Minted in 1899, the 99 Overstamp was to prove to the world that the ZAR was an independent country capable of minting its own coins after the outbreak of the Second Boer War (1899 – 1902). Known for the 99 at the bottom of President Paul Kruger’s bust, the 99 Overstamp is one of the rarest coins in the ZAR’s history, with only 130 ever minted. There is also only one single 9 coin in existence which is priceless. This coin is one of the most expensive ZAR coins in South Africa.
In order to secure a general election win, President Paul Kruger ordered the Kruger Ponds from the German Mint. The original batch featured a double shaft wagon resembling the European wagon. The wagon also had same sized wheels back and front. The ZAR wagon had a single shaft and bigger wheels on the back. There were also some engraving mistakes. These mistakes had to be rectified and a second batch called the single shafts were ordered. This almost cost Paul Kruger the elections.

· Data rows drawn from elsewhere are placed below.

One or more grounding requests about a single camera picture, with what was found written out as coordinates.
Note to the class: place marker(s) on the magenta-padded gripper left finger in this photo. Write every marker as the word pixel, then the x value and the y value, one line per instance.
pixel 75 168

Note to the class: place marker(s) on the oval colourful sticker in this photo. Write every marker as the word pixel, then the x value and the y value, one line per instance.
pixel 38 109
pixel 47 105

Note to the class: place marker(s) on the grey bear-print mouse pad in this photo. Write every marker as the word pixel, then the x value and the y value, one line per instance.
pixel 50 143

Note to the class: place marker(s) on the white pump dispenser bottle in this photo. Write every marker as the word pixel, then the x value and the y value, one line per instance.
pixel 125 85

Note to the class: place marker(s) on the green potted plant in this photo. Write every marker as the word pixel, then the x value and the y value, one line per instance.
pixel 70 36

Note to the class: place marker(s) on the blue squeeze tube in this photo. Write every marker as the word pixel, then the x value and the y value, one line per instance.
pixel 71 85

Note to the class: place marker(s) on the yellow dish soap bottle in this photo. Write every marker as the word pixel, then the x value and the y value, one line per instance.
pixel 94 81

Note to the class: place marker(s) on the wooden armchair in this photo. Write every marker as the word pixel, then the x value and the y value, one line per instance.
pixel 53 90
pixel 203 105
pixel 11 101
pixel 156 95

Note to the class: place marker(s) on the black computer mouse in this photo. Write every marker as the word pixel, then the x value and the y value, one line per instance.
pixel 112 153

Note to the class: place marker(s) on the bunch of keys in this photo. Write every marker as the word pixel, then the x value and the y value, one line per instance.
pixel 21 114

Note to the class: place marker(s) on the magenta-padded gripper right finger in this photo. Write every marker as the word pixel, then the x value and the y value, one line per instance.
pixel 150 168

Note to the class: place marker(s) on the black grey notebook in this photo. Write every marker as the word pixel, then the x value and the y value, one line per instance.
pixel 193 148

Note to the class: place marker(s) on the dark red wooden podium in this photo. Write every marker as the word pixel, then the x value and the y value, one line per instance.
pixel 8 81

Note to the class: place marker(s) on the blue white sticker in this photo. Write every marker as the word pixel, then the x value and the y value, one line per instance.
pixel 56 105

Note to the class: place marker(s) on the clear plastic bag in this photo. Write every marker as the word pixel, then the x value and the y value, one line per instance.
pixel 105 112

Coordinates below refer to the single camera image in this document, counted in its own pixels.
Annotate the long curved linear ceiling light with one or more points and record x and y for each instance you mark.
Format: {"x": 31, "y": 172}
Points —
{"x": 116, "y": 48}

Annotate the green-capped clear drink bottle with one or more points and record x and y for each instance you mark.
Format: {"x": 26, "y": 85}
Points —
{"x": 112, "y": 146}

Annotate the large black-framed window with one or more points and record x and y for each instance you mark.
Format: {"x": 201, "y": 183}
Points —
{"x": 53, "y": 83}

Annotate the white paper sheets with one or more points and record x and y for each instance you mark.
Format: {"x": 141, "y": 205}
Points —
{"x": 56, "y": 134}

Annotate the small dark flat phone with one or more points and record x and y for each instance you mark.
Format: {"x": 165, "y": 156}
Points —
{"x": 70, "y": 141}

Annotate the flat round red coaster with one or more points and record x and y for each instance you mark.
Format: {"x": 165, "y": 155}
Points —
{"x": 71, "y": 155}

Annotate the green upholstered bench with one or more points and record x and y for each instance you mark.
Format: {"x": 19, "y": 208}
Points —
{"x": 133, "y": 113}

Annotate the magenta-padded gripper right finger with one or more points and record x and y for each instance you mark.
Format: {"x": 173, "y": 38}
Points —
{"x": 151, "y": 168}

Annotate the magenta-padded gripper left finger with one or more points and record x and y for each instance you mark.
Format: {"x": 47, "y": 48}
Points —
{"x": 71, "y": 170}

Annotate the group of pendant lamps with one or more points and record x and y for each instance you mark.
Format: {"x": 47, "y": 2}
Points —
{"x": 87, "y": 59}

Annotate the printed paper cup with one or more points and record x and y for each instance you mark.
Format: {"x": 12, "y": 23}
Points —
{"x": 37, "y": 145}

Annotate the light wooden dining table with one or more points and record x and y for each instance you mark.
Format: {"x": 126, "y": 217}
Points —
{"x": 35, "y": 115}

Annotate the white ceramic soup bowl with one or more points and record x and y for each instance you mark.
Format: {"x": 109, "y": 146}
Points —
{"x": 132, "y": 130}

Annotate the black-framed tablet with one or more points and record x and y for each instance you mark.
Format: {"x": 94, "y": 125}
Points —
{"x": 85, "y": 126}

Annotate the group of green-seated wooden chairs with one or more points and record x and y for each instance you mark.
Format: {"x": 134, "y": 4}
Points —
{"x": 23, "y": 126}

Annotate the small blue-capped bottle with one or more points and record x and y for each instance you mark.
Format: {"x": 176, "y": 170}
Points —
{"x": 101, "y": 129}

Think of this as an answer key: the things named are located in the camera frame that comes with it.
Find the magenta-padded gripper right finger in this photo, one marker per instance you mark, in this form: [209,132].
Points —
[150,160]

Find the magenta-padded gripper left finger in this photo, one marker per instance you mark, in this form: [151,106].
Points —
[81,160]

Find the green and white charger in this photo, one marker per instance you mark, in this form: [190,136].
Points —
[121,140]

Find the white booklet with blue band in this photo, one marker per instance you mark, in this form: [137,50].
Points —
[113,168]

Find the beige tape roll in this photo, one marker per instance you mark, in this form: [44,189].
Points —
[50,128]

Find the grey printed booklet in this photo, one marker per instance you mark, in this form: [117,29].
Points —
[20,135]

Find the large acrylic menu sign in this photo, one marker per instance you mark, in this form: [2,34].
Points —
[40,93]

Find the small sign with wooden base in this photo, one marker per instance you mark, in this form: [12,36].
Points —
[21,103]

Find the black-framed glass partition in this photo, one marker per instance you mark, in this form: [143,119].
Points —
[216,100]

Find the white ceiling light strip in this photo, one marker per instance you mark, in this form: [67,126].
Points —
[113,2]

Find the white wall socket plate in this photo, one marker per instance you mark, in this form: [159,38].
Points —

The Veldpond is one of the most beautiful and unusual collector’s coins ever minted in the ZAR. A total of 986 coins were minted and only 106 have been graded. These ZAR coins were minted with hand presses in the fields of Pilgrim’s Rest, as the advancing British troops took control of the only working mint in the region. What makes this coin so sought after in the world is the fact that each coin was hand engraved. This means that every veld pond is unique. There are no other coins in the world with this feature.
Sammy Marks was Lithuanian-born and moved to England as a boy. The diamond discoveries at Kimberly in 1869 lured him to Cape Town. Marks became a well-known mining magnate, and soon moved to Pretoria, where he met and befriended President Paul Kruger – he became a well-loved figure in South Africa before the outbreak of the Second Boer War in 1899. In recognition of his services to Paul Kruger, he was allowed to use the mint for a day. He used the 1898 3D dies of the silver threepence, and minted 215 Tickeys in gold from his own mines, as opposed to the usual silver. These coins are considered legal tender but were never brought into circulation. They were mainly used as gifts for VIP's and family and friends. The replica Sammy Marks Tickey has punctuation marks behind each letter of the ZAR. The Sammy Marks Tickey is one of the most expensive South African coins available today.